### WORK INSTRUCTIONS
With the records as your source, report how many lines contain "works". Add no other words.

*** SOURCE DATA ***

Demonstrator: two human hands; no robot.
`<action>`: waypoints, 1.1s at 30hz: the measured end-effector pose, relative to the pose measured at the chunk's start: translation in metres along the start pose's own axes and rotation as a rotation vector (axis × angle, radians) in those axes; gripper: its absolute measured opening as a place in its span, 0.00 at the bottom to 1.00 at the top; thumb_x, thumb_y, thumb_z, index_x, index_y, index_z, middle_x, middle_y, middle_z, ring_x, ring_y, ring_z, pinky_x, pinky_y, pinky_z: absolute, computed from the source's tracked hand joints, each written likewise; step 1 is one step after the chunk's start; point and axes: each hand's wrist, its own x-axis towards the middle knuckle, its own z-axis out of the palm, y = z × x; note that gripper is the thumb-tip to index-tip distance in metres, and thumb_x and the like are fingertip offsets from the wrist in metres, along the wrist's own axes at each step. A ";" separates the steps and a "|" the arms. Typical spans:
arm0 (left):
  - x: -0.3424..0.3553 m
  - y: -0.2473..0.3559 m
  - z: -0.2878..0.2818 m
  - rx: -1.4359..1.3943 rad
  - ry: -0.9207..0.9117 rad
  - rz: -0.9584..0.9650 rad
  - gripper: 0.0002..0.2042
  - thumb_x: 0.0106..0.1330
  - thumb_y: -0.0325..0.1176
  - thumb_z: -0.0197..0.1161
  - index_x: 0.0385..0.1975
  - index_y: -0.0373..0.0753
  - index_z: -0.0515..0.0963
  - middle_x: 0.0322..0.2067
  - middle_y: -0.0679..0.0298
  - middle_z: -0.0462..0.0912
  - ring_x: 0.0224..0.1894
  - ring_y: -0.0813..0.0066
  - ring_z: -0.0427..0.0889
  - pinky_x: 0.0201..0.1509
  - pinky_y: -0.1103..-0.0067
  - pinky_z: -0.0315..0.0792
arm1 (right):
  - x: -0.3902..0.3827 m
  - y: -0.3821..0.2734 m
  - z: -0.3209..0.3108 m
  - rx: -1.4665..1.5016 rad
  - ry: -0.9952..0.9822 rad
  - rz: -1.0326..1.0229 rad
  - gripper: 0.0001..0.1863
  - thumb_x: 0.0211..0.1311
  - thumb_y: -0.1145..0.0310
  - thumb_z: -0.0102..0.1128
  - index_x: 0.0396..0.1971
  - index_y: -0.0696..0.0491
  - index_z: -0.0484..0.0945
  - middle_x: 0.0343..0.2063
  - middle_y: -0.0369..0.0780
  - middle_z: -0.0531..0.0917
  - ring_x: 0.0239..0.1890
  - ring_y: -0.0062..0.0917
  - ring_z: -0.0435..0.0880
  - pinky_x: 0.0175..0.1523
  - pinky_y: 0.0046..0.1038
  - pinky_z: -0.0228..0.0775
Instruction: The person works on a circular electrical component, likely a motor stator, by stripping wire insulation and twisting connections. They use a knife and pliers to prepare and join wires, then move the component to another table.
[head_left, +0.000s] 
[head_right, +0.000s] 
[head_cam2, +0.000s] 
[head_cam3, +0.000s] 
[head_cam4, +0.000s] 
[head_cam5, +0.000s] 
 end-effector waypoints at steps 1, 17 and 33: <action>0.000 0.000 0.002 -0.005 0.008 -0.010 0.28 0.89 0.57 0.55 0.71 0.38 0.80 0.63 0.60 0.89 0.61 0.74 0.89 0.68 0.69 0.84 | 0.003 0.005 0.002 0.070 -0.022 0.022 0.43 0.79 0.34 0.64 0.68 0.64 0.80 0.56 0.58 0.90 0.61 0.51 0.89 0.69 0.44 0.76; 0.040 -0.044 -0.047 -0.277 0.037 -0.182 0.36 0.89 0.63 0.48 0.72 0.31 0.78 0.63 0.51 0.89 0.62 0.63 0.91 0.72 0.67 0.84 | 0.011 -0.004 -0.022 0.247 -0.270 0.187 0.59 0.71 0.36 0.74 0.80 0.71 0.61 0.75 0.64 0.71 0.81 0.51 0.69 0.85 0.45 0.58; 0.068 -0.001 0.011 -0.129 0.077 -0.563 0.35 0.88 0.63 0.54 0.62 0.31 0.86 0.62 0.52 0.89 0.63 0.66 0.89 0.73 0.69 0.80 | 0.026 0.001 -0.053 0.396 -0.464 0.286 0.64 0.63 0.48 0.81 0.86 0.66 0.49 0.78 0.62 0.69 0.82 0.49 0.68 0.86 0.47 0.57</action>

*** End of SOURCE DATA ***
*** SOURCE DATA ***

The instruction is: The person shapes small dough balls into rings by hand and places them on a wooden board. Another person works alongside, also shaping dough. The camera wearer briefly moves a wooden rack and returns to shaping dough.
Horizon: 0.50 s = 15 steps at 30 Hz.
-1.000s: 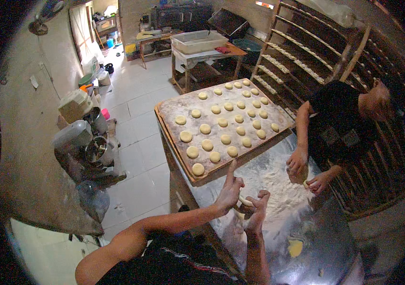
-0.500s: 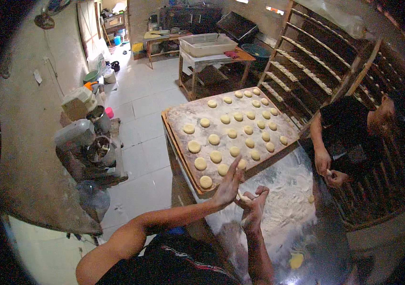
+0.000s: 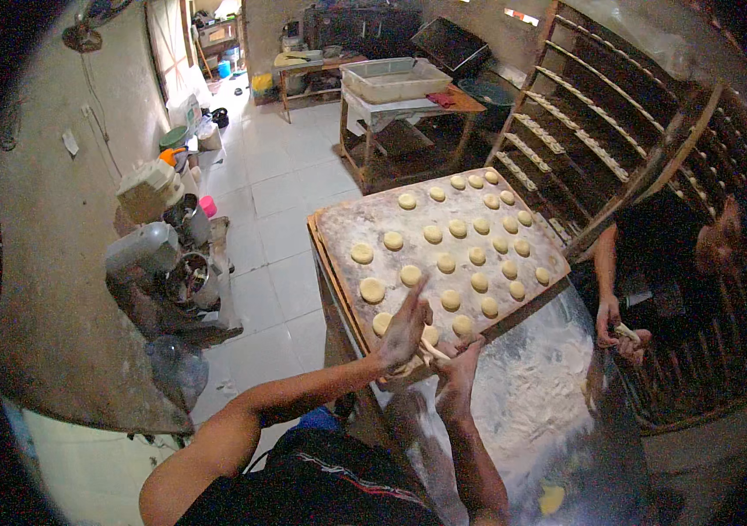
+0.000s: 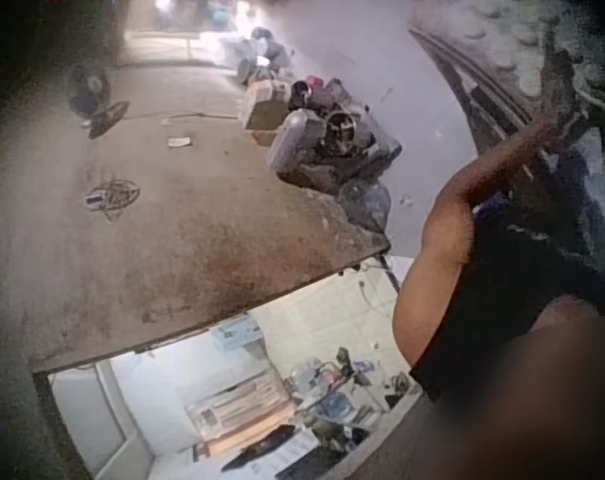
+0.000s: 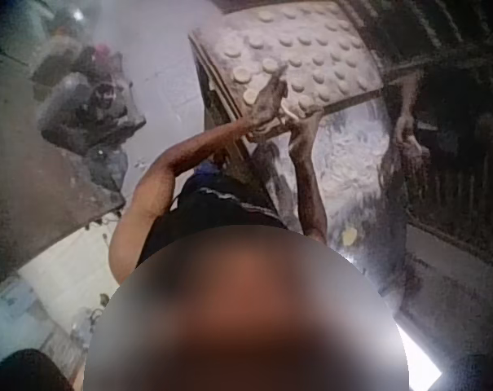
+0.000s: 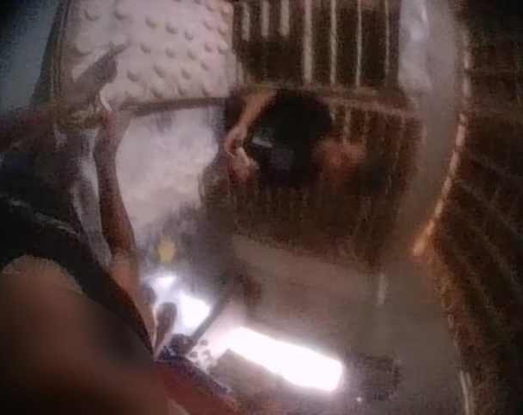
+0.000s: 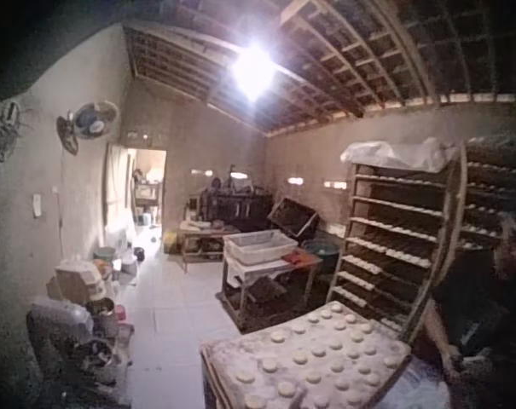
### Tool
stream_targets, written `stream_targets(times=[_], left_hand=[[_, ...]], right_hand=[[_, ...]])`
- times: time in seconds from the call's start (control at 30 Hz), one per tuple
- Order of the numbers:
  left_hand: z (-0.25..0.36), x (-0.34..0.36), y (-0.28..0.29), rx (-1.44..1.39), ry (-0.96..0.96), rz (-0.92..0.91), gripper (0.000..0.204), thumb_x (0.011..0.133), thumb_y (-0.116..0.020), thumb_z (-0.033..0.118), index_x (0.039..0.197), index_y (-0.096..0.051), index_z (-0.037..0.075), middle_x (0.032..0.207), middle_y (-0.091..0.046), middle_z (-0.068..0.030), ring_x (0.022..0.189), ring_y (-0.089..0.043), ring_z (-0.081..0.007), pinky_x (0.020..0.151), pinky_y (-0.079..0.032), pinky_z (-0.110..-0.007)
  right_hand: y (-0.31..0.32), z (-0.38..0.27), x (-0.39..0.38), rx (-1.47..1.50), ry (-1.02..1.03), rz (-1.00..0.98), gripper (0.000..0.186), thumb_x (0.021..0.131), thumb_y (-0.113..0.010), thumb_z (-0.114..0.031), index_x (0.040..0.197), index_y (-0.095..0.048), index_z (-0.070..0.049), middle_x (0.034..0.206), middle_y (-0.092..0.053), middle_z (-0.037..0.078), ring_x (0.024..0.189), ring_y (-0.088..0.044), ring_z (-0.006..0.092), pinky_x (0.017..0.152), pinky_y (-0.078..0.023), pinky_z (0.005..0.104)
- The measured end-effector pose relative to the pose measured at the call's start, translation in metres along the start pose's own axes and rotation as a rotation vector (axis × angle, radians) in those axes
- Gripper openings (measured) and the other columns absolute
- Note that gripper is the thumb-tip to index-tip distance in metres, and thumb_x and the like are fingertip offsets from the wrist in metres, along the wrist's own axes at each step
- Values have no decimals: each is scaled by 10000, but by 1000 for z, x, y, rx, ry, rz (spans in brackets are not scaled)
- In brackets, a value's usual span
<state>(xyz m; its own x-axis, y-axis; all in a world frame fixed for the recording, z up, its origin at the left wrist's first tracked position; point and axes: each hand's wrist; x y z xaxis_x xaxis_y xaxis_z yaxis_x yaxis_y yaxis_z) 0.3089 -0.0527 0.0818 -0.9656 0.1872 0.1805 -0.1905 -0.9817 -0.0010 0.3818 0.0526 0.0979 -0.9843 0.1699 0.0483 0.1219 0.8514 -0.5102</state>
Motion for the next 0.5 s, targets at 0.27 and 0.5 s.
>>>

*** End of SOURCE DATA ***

### SOLVED PROBLEM
2